SXSW期間中の3月15日、人工知能(AI)の領域においてエポックメイキングな出来事が起きた。Googleが2014年に4億ドルで買収したロンドン発のAI開発のスタートアップ企業、DeepMind社の開発したAI囲碁ソフト「AlphaGo」が、世界最高峰の囲碁棋士イ・セドル九段に5番勝負で4勝したのである。

1997年にはIBMが開発したディープブルーがチェスの世界チャンピオンに勝利し、大きな話題となったが、囲碁はチェスよりも複雑難解なゲームであり、AIが人間に勝利するのはずっと先のことと考えられてきた。今回のニュースは、いよいよシンギュラリティを予感させる出来事として大きな反響を呼んでいる。

ディープラーニング

AIは、現代では無限のパターン認識と経験学習によって、人の顔や音声を認識する、人の趣味傾向を理解する、自動車の自動運転を可能にする、AmazonやNetflix上で商品のリコメンドを行うなどして、活用されている。しかし今回のAlphaGoを開発したDeepMind社が目指すAIは、脳科学の知見を機械学習に取り入れたディープラーニングと呼ばれる技術によって、コンピューターに複雑な判断と計算、学習機能を持たせる。CEO デミス・ハサビスの言葉を借りれば、「機械に知性をもたせる」ことが可能となる。

シンギュラリティ(技術的特異点)

シンギュラリティとは、技術の進化により、人類が、到底想像することができない・後戻りできない未来を迎えることになる時点のこと。米発明家・未来学者のレイ・カーツワイルが2005年に発表した著書で、2045年には人工知能が生命を超越する瞬間が来ると発表し、大きな話題となった。

このシンギュラリティという言葉から多くの人は、『A.I.』や『トランセンデンス』のようなSF映画で描かれるロボットに支配される人間の姿、あるいはあらゆる職業がロボットに取って代わられる未来を想像する。または、昨年2015年のSXSWにおいてベストスピーカーに選ばれたマーティン・ロスブラット氏のように、亡くなった妻の思考パターンをアルゴリズム化し、AIで再現する研究が進むことで、人間が肉体的な死から開放されてAIとして生き続ける未来を期待・畏怖する。

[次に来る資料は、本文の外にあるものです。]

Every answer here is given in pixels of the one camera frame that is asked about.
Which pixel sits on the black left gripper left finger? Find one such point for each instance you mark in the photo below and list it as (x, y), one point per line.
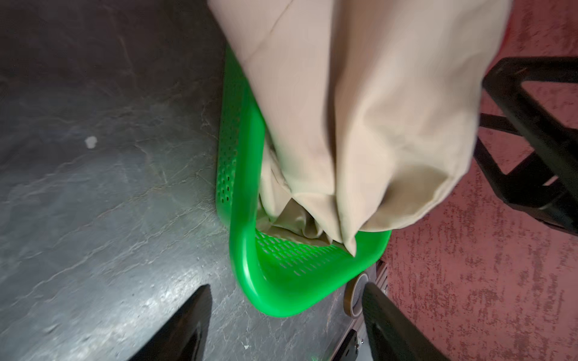
(183, 337)

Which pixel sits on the beige shorts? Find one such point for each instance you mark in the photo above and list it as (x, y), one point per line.
(371, 107)

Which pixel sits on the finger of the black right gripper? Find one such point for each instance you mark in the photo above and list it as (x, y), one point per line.
(544, 184)

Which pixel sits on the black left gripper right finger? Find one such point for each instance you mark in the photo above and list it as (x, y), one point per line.
(391, 335)

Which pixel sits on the green plastic basket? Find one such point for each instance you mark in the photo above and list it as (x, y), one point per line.
(279, 277)

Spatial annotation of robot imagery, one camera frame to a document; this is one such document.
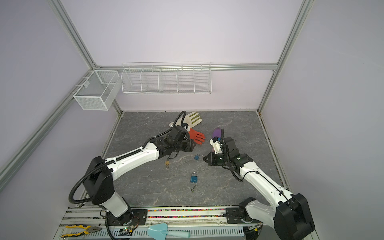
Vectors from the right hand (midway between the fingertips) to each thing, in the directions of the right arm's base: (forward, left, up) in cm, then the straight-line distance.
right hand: (204, 159), depth 80 cm
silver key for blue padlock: (-12, +7, -13) cm, 19 cm away
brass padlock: (+4, +23, -13) cm, 27 cm away
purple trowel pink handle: (+29, -10, -13) cm, 33 cm away
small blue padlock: (+9, +4, -13) cm, 16 cm away
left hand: (+7, +6, +3) cm, 10 cm away
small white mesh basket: (+44, +70, +13) cm, 84 cm away
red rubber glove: (+21, +4, -10) cm, 24 cm away
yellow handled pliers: (-30, +55, -10) cm, 63 cm away
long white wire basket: (+51, +25, +18) cm, 59 cm away
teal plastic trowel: (-31, +22, -13) cm, 40 cm away
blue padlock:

2015年のSXSWでは、シンギュラリティが一つキーワードとなり、AIが人間を超越するかという議論、生命を機械に代替させることの倫理観が焦点となった。一方で、2016年はAIと人間の役割の違い、棲み分けに言及するメッセージが多く見られた。

ヒューマニティとの対比

3月14日、映画『スター・ウォーズ/フォースの覚醒』の監督・脚本・製作を務めたJ・J・エイブラムスによるセッションが行われた。「テクノロジーの進化によって映画製作の現場で何が変わったか」という質問に対し、J・Jは次のように答えている。「CGやサウンドエフェクトを多用した映像製作がスタジオ内でできるようになり、設備や予算が膨大に必要だった時代から比べれば、コストも抑えられるようになってきた。しかし映画監督としては、常にテクノロジーを使いつつも、それを観る側に悟らせない配慮をしてきた。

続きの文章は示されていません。